**What to work on**
Entries follow. Set all of them down as they stand.

(Extracted data entries)
::::

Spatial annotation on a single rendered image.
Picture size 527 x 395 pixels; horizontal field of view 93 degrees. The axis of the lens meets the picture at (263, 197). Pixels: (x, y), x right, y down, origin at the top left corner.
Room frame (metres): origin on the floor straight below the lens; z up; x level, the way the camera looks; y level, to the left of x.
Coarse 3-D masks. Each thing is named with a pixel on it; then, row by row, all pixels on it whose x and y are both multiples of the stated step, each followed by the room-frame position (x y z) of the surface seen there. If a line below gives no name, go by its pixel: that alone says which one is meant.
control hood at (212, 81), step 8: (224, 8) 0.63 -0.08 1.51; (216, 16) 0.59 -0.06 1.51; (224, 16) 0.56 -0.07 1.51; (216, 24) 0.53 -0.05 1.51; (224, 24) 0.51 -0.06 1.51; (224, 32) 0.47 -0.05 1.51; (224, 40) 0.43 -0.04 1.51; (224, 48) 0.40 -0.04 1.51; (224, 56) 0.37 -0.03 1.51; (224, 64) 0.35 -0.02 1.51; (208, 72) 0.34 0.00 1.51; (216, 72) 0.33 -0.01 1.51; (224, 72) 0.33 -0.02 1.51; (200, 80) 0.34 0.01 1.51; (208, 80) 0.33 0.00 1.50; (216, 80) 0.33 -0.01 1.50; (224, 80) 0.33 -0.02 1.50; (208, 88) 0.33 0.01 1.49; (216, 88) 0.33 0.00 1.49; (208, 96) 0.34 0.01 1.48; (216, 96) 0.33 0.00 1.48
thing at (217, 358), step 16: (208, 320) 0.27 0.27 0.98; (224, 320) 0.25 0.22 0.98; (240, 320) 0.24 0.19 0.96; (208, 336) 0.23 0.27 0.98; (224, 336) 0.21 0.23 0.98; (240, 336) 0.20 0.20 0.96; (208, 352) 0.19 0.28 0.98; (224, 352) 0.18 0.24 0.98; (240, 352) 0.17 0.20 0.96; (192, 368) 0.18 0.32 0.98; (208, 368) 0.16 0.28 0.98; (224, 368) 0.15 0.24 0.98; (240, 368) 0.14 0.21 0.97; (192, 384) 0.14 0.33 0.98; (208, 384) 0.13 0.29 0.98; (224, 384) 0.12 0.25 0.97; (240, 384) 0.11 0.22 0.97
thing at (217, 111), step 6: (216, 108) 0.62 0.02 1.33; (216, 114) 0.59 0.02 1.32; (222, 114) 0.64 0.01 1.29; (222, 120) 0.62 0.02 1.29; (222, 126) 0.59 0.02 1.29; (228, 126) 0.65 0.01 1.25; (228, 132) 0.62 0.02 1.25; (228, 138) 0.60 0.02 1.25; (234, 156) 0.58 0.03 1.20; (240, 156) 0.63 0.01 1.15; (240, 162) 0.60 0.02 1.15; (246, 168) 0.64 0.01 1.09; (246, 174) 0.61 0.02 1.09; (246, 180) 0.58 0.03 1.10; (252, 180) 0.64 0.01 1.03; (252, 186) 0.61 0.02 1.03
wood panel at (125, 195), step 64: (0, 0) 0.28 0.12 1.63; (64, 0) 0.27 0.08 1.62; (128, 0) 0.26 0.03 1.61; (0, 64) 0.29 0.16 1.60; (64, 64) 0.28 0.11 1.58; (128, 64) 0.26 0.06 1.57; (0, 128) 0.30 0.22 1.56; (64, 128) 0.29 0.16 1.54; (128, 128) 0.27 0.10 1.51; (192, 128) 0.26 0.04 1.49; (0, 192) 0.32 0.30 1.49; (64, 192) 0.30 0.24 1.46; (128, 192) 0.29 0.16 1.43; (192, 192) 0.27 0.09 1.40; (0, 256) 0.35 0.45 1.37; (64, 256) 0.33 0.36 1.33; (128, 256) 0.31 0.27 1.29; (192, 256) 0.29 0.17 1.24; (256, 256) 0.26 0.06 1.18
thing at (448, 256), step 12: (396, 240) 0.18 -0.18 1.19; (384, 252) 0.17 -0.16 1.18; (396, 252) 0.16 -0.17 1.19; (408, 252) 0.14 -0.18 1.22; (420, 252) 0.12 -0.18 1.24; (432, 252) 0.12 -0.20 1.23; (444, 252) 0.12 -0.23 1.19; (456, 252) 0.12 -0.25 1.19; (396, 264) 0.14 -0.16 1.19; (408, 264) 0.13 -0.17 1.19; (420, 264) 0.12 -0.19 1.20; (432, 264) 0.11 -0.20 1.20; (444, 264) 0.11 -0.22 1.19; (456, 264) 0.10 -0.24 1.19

::::

**Solution to this exercise**
Spatial annotation on a single rendered image.
Picture size 527 x 395 pixels; horizontal field of view 93 degrees. The axis of the lens meets the picture at (263, 197). Pixels: (x, y), x right, y down, origin at the top left corner.
Room frame (metres): origin on the floor straight below the lens; z up; x level, the way the camera looks; y level, to the left of x.
Coarse 3-D masks. Each thing is named with a pixel on it; then, row by row, all pixels on it whose x and y are both multiples of the stated step, each followed by the room-frame position (x y z) of the surface seen there. If a line below gives no name, go by its pixel: that alone says which one is meant.
control hood at (212, 81), step 8: (224, 8) 0.63 -0.08 1.51; (216, 16) 0.59 -0.06 1.51; (224, 16) 0.56 -0.07 1.51; (216, 24) 0.53 -0.05 1.51; (224, 24) 0.51 -0.06 1.51; (224, 32) 0.47 -0.05 1.51; (224, 40) 0.43 -0.04 1.51; (224, 48) 0.40 -0.04 1.51; (224, 56) 0.37 -0.03 1.51; (224, 64) 0.35 -0.02 1.51; (208, 72) 0.34 0.00 1.51; (216, 72) 0.33 -0.01 1.51; (224, 72) 0.33 -0.02 1.51; (200, 80) 0.34 0.01 1.51; (208, 80) 0.33 0.00 1.50; (216, 80) 0.33 -0.01 1.50; (224, 80) 0.33 -0.02 1.50; (208, 88) 0.33 0.01 1.49; (216, 88) 0.33 0.00 1.49; (208, 96) 0.34 0.01 1.48; (216, 96) 0.33 0.00 1.48
thing at (217, 358), step 16: (208, 320) 0.27 0.27 0.98; (224, 320) 0.25 0.22 0.98; (240, 320) 0.24 0.19 0.96; (208, 336) 0.23 0.27 0.98; (224, 336) 0.21 0.23 0.98; (240, 336) 0.20 0.20 0.96; (208, 352) 0.19 0.28 0.98; (224, 352) 0.18 0.24 0.98; (240, 352) 0.17 0.20 0.96; (192, 368) 0.18 0.32 0.98; (208, 368) 0.16 0.28 0.98; (224, 368) 0.15 0.24 0.98; (240, 368) 0.14 0.21 0.97; (192, 384) 0.14 0.33 0.98; (208, 384) 0.13 0.29 0.98; (224, 384) 0.12 0.25 0.97; (240, 384) 0.11 0.22 0.97
thing at (217, 111), step 6: (216, 108) 0.62 0.02 1.33; (216, 114) 0.59 0.02 1.32; (222, 114) 0.64 0.01 1.29; (222, 120) 0.62 0.02 1.29; (222, 126) 0.59 0.02 1.29; (228, 126) 0.65 0.01 1.25; (228, 132) 0.62 0.02 1.25; (228, 138) 0.60 0.02 1.25; (234, 156) 0.58 0.03 1.20; (240, 156) 0.63 0.01 1.15; (240, 162) 0.60 0.02 1.15; (246, 168) 0.64 0.01 1.09; (246, 174) 0.61 0.02 1.09; (246, 180) 0.58 0.03 1.10; (252, 180) 0.64 0.01 1.03; (252, 186) 0.61 0.02 1.03
wood panel at (125, 195), step 64: (0, 0) 0.28 0.12 1.63; (64, 0) 0.27 0.08 1.62; (128, 0) 0.26 0.03 1.61; (0, 64) 0.29 0.16 1.60; (64, 64) 0.28 0.11 1.58; (128, 64) 0.26 0.06 1.57; (0, 128) 0.30 0.22 1.56; (64, 128) 0.29 0.16 1.54; (128, 128) 0.27 0.10 1.51; (192, 128) 0.26 0.04 1.49; (0, 192) 0.32 0.30 1.49; (64, 192) 0.30 0.24 1.46; (128, 192) 0.29 0.16 1.43; (192, 192) 0.27 0.09 1.40; (0, 256) 0.35 0.45 1.37; (64, 256) 0.33 0.36 1.33; (128, 256) 0.31 0.27 1.29; (192, 256) 0.29 0.17 1.24; (256, 256) 0.26 0.06 1.18
thing at (448, 256), step 12: (396, 240) 0.18 -0.18 1.19; (384, 252) 0.17 -0.16 1.18; (396, 252) 0.16 -0.17 1.19; (408, 252) 0.14 -0.18 1.22; (420, 252) 0.12 -0.18 1.24; (432, 252) 0.12 -0.20 1.23; (444, 252) 0.12 -0.23 1.19; (456, 252) 0.12 -0.25 1.19; (396, 264) 0.14 -0.16 1.19; (408, 264) 0.13 -0.17 1.19; (420, 264) 0.12 -0.19 1.20; (432, 264) 0.11 -0.20 1.20; (444, 264) 0.11 -0.22 1.19; (456, 264) 0.10 -0.24 1.19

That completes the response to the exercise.